Since 1986, FCA recoveries have increased astronomically, as has the potential for recovering draconian mandatory per-claim penalties. In cases where there are large numbers of relatively small monetary claims, defendants often fear the FCA’s penalties provision because courts must assess FCA penalties on a per-claim basis, regardless of the amount of actual, proven damages, 31 U.S.C. § 3729(a), unless the resulting total penalty is deemed unconstitutional under an Eighth Amendment Excessive Fines Clause analysis. See FraudMail Alert Nos. 13-12-20; 14-10-07. The Justice Department itself has voluntarily decreased or limited the penalties sought in an attempt to avoid constitutional challenge. See, e.g., United States ex rel. Bunk v. Gosselin World Wide Moving, N.V., 741 F.3d 390 (4th Cir. 2013), cert. denied, 135 S. Ct. 83 (2014); United States v. Bickel, No. 02-3144, 2006 WL 1120439 (C.D. Ill. Feb. 22, 2006); United States v. Mackby, 221 F. Supp. 2d 1106 (N.D. Cal. 2002), aff’d, 68 F. App’x 776 (9th Cir. 2003). Enactment of the Bipartisan Budget Act of 2015 will only exacerbate constitutional concerns in penalties-heavy FCA cases and increase the government’s and relators’ settlement leverage (as the potential for ruinous outcomes from large penalties drives settlements based on business considerations having nothing to do with the merits of the underlying FCA allegations).
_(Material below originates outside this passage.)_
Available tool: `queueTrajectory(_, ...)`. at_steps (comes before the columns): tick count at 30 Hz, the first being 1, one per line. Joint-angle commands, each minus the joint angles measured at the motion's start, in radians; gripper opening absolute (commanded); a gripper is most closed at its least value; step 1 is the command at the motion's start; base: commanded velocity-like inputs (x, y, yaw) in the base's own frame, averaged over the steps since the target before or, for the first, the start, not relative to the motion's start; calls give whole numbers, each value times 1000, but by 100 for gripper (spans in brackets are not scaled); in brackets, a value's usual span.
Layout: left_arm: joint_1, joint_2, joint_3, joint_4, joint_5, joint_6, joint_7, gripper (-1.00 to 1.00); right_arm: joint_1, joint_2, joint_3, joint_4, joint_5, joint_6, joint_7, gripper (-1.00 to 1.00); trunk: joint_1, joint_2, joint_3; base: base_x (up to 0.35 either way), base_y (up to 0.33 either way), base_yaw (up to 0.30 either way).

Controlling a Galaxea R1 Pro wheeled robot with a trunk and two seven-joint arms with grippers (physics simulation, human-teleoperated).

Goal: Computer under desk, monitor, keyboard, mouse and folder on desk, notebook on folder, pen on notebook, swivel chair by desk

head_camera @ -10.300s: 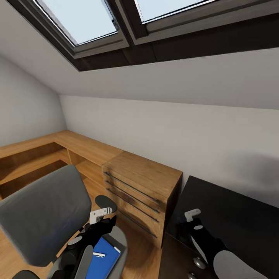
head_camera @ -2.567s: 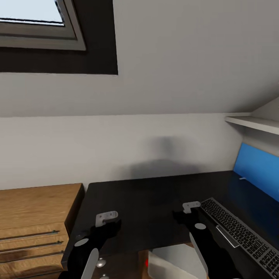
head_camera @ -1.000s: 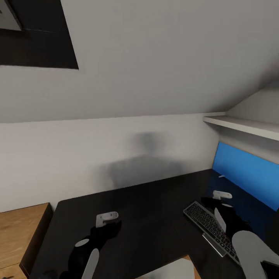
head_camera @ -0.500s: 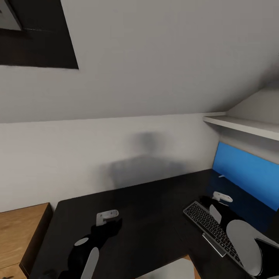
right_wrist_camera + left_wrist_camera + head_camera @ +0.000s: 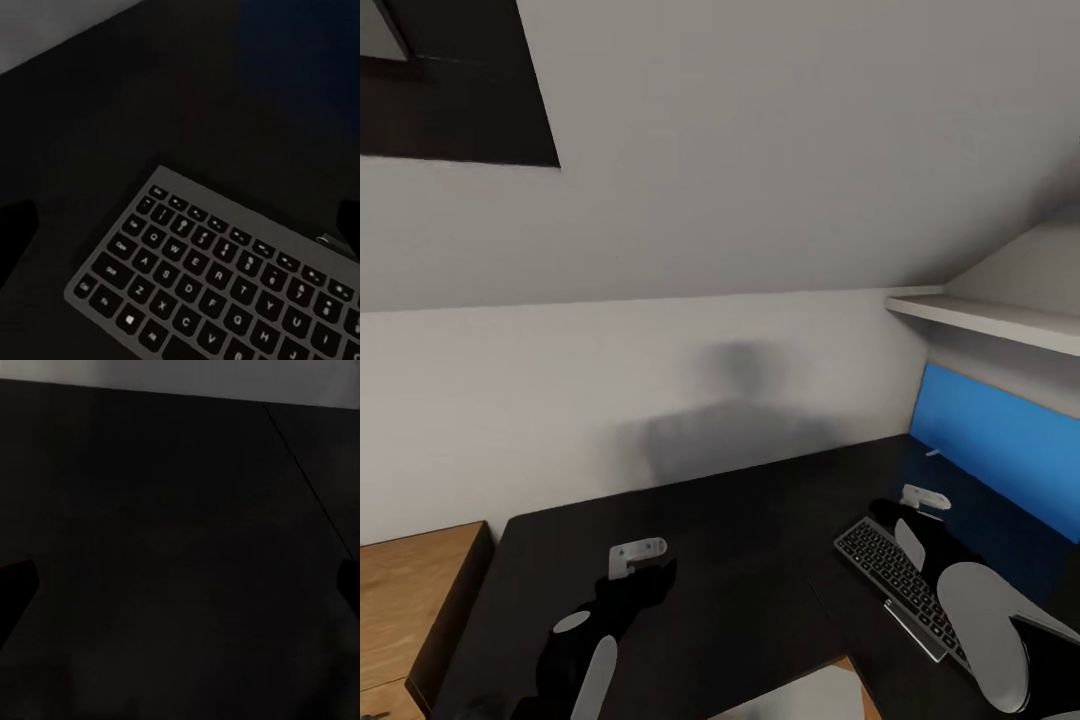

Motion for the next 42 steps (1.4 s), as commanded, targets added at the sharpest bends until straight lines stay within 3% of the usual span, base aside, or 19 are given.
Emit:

The Bipartisan Budget Act of 2015 raises other troubling questions as well, including whether it is wise to tether civil fraud penalties adjustments to the CPI, whether the Justice Department’s ad hoc policy of exercising discretion to forego FCA penalties in order to avoid violating the Eighth Amendment is the best way to serve the public interest, and whether raising such penalties without notice and comment under the APA is appropriate.